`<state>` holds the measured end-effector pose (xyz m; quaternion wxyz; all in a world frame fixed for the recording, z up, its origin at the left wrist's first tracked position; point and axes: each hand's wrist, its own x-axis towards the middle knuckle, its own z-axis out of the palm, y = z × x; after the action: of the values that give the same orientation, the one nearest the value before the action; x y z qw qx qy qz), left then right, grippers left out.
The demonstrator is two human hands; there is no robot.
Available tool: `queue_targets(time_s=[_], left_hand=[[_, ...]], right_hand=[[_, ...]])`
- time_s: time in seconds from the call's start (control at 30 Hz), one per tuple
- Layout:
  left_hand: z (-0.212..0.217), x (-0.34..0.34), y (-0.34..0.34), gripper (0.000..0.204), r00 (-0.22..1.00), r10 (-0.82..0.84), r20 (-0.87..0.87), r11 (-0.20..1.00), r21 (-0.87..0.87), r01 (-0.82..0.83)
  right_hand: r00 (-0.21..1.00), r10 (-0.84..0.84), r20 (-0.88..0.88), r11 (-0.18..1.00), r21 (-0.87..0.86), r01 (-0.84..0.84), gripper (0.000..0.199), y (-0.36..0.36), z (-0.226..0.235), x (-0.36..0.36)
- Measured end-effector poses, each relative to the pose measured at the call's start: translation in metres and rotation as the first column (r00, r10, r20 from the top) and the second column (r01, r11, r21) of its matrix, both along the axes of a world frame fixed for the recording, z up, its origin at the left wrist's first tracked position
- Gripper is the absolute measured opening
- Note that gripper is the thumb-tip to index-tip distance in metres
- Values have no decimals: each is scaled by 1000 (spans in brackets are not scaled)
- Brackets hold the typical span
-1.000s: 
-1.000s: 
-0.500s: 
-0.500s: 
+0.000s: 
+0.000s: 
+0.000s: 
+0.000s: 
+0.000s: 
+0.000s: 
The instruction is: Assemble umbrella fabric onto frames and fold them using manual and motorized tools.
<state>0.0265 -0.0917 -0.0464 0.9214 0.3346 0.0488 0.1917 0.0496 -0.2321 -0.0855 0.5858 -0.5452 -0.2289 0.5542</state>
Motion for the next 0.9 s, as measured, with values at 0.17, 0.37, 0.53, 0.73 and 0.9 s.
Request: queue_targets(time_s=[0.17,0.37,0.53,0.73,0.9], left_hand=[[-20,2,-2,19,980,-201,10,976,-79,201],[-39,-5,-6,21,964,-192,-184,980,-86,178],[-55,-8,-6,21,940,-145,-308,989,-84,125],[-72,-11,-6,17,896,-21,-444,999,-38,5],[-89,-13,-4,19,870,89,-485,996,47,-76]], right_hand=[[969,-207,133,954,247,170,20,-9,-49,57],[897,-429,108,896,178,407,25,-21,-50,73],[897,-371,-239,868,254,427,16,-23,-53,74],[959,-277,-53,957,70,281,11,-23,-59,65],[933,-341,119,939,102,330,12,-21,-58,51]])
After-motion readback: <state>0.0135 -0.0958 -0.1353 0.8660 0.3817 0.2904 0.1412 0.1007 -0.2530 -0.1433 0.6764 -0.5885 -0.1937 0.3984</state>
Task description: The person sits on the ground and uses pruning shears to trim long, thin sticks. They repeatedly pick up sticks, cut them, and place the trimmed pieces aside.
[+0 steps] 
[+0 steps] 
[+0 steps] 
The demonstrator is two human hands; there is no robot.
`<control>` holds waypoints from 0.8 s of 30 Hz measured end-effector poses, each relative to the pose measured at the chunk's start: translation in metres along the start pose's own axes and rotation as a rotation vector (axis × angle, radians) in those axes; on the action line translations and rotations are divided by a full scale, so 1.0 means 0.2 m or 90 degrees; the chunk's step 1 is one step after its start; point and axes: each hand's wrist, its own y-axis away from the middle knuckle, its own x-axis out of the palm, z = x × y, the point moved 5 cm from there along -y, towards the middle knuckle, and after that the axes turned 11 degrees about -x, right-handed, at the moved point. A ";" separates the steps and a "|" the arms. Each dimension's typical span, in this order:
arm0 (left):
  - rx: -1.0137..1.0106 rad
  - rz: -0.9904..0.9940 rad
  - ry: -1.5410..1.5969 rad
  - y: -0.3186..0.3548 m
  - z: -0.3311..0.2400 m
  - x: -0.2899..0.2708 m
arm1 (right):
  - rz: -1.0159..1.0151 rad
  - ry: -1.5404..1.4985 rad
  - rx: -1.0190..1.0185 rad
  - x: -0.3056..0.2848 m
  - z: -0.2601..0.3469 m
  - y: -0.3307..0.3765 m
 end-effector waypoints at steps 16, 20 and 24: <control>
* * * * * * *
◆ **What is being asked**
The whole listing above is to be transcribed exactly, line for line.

◆ **Finished task**
`<state>` holds the measured end-effector pose (xyz m; quaternion wxyz; all in a world frame fixed for the recording, z up, its origin at the left wrist's first tracked position; point and axes: each hand's wrist, its own x-axis towards the middle knuckle, its own z-axis out of the palm, y = z × x; after the action: of the values that give the same orientation, the one nearest the value before the action; x y z qw qx qy qz), left then right, grippers left out.
The demonstrator is two human hands; there is no robot.
Available tool: `queue_targets(time_s=[_], left_hand=[[_, ...]], right_hand=[[_, ...]])`
- time_s: time in seconds from the call's start (control at 30 Hz), one per tuple
- Layout:
  left_hand: z (-0.212..0.217), x (-0.34..0.34), y (-0.34..0.34), gripper (0.000..0.204), r00 (-0.22..1.00), r10 (-0.82..0.84), r20 (-0.87..0.87), r11 (-0.20..1.00), r21 (-0.87..0.87), r01 (-0.82..0.83)
  right_hand: r00 (-0.21..1.00), r10 (-0.84..0.84), r20 (-0.88..0.88), r11 (-0.18..1.00), r21 (-0.87..0.86), r01 (-0.84..0.84), gripper (0.000..0.199), y (-0.36..0.36), z (-0.226..0.235), x (-0.36..0.36)
- Measured end-effector poses, each relative to the pose measured at the call's start: translation in metres and rotation as the first column (r00, r10, r20 from the top) and the second column (r01, r11, r21) of its matrix, both along the axes of a world frame fixed for the recording, z up, its origin at the left wrist's first tracked position
- Gripper is the absolute measured opening
- Note that gripper is the thumb-tip to index-tip distance in metres
- Values have no decimals: each is scaled by 1000 (spans in brackets are not scaled)
- Brackets hold the typical span
-1.000s: 
-1.000s: 
-0.500s: 
-0.500s: 
+0.000s: 
+0.000s: 
+0.000s: 
+0.000s: 
+0.000s: 
+0.000s: 
The instruction is: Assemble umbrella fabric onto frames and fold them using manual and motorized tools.
<state>0.0265 -0.0917 -0.0464 0.9214 0.3346 0.0488 0.1917 0.0496 -0.2321 -0.0855 0.5858 -0.5452 -0.2289 0.5542</state>
Motion for the next 0.9 s, as measured, with values at 0.17, 0.37, 0.53, 0.73 and 0.9 s.
Request: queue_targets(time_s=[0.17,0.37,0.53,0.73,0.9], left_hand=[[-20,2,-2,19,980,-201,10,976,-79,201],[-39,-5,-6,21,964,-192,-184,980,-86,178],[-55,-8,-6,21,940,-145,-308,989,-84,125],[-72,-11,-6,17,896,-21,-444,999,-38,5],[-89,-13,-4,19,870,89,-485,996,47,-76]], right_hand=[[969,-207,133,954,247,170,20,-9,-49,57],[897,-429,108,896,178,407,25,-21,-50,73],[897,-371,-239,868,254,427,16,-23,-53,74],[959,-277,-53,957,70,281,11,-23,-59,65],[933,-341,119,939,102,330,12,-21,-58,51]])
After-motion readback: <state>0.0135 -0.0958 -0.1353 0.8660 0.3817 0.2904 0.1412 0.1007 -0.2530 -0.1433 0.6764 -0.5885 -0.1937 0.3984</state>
Task description: The person sits on the ground and uses pruning shears to trim long, thin sticks. They repeatedly pick up sticks, cut them, and place the trimmed pieces aside.
[+0 steps] 
[+0 steps] 
[+0 steps] 
The demonstrator is two human hands; there is no robot.
`<control>` holds waypoints from 0.8 s of 30 Hz measured end-effector poses, each relative to the pose measured at the chunk's start: translation in metres along the start pose's own axes and rotation as a rotation vector (axis × angle, radians) in those axes; on the action line translations and rotations are divided by a full scale, so 1.0 means 0.2 m or 90 degrees; the chunk's step 1 is one step after its start; point and axes: each hand's wrist, its own y-axis away from the middle knuckle, its own x-axis out of the palm, z = x × y, the point moved 5 cm from there along -y, towards the middle knuckle, and after that the axes turned 11 degrees about -x, right-handed, at the moved point. A ";" separates the steps and a "|" the arms. Each dimension's typical span, in this order:
arm0 (left):
  - rx: -1.0137..1.0106 rad
  - rz: -0.9904..0.9940 rad
  - ry: -1.5410..1.5969 rad
  - y: -0.3186..0.3548 m
  - z: -0.3311..0.2400 m
  - x: -0.2899..0.2708 m
arm1 (right):
  - rz: -1.0159..1.0151 rad
  - ry: -1.5404..1.4985 rad
  - rx: -1.0190..1.0185 rad
  - x: -0.3056..0.2848 m
  - z: -0.2601..0.3469 m
  - y: -0.3307..0.3765 m
 end-effector waypoints at steps 16, 20 and 24: <control>

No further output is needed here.